• Guadalupe

Chapter 1 In The Beginning: 1911 to 1932

Updated: Mar 30


The Rev. John William Shaw (1863-1934) was appointed the fourth archbishop of the Diocese of San Antonio on March 11, 1911. It was a turbulent time south of the border; opposition to the government of Porfírio Diaz was already brewing, and just two months later, the populist politician Francisco Madero executed a military coup against Diaz and replaced him as president of Mexico. Madero had recently returned from political exile in San Antonio, and as successive governments became increasingly hostile to the Roman Catholic Church, waves of Mexican Catholics would also flee to South Texas seeking refuge from state-sanctioned repression and persecution.



Our Lady of Guadalupe Church

Immediately after his appointment, Bishop Shaw boarded a covered wagon and set out to visit the entirety of his sprawling diocese, which at the time extended from Brownsville to El Paso. This visionary prelate, who, later on, founded the diocese’s first seminary, restored and renovated the Spanish Missions and created a parish community for Spanish-speaking Catholics on the West Side of San Antonio in his very first year as Archbishop. Bishop Shaw dedicated the parish to Our Lady of Guadalupe and entrusted it to the Claretian Fathers, who celebrated Mass in what is now, one hundred years later, the parish hall on San Fernando Street. The Theresian Sisters ran a high school until 1916, when they were replaced by the Sisters of Charity of the Incarnate Word.

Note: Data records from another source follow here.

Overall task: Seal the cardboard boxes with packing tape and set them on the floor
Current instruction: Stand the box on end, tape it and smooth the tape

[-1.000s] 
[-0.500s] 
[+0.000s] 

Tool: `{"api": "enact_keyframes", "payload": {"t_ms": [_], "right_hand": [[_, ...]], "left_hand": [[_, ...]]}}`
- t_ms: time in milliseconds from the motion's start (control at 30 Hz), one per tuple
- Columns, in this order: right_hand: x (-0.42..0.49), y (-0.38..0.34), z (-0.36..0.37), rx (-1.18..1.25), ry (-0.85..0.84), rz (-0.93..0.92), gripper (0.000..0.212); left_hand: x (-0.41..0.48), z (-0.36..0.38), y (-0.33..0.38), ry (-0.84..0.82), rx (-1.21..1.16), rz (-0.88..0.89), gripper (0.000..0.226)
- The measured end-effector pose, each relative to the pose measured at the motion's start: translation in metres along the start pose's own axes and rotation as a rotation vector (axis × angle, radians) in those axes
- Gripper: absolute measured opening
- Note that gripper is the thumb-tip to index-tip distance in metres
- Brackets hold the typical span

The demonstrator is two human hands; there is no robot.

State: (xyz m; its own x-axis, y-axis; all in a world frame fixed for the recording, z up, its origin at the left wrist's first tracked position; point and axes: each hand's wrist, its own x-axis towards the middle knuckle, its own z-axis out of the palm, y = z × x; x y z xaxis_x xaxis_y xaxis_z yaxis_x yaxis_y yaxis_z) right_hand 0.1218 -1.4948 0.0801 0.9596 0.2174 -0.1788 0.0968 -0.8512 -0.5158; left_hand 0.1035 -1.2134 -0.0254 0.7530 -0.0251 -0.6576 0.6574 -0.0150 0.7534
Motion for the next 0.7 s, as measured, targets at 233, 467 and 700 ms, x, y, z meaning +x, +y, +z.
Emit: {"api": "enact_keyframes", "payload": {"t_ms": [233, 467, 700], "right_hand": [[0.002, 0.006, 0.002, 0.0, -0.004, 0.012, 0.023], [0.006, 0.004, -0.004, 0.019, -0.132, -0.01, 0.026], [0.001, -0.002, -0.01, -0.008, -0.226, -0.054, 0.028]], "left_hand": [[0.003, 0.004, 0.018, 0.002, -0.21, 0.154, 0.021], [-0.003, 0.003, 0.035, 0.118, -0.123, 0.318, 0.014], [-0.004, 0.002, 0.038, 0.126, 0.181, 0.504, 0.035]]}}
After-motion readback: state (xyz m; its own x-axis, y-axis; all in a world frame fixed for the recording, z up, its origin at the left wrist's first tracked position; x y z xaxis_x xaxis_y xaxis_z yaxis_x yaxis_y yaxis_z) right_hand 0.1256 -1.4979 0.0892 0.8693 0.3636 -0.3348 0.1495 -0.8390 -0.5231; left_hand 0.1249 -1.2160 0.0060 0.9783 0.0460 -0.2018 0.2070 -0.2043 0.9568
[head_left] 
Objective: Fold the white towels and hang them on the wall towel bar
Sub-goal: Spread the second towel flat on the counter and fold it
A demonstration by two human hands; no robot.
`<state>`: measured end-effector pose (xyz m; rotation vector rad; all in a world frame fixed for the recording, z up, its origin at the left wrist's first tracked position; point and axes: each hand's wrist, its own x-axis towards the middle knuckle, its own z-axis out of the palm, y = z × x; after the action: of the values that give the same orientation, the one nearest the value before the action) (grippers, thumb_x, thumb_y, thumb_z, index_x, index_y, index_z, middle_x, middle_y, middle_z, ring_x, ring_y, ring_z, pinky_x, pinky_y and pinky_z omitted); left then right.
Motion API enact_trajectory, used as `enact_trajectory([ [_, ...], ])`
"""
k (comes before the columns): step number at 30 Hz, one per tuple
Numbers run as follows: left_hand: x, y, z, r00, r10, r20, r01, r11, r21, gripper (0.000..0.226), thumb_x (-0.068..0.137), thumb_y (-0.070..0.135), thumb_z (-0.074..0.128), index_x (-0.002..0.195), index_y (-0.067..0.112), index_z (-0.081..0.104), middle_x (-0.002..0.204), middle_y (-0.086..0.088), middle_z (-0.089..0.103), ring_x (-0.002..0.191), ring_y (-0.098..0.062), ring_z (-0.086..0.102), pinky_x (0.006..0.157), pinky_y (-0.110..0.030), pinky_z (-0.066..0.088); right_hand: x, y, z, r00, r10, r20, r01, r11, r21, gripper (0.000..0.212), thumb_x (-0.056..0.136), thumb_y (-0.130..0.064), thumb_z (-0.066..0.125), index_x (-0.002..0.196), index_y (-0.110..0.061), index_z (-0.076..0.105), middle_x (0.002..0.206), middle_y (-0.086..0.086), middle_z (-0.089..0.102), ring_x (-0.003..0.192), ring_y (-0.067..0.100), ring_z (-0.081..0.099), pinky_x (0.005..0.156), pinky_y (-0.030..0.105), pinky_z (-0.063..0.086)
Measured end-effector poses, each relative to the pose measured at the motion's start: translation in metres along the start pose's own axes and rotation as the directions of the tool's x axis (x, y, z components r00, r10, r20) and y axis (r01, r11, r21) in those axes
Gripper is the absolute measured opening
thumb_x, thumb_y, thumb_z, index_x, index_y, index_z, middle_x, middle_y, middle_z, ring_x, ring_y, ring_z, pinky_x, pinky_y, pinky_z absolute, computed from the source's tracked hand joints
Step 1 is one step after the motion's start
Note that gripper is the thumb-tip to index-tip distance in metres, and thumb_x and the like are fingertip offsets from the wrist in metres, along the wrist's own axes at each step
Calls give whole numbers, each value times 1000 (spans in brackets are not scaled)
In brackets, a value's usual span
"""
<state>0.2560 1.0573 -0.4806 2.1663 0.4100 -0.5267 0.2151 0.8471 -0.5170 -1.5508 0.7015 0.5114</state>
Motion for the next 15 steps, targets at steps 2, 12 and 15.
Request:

The Reverend Arthur Jerome Drossaerts (1862-1940), installed as Bishop of San Antonio in 1918, inherited his predecessor’s interest in the plight of Mexican Catholics and clergy. Drossaerts tirelessly recruited priests from across the border, raised money to facilitate their resettlement, and took to the pulpit, the press, and the airwaves to advocate for American interest in their neighbors’ Revolution. He also recognized the importance of the Guadalupe neighborhood, where an ever-expanding number of Mexican immigrants were arriving. In 1921, Drossaerts ordered the construction of a brick church for Guadalupe parish. The building was completed in 1926, and six years later, in 1932, Drossaerts arranged for the Claretians to exchange it with a parish run by the Jesuits in El Paso. On July 17, Jesuit Father Carmelo Tranchese, SJ (1880-1956) assumed his responsibilities as pastor, assisted by John Buckley, SJ, and Amandus Snebelen, SJ.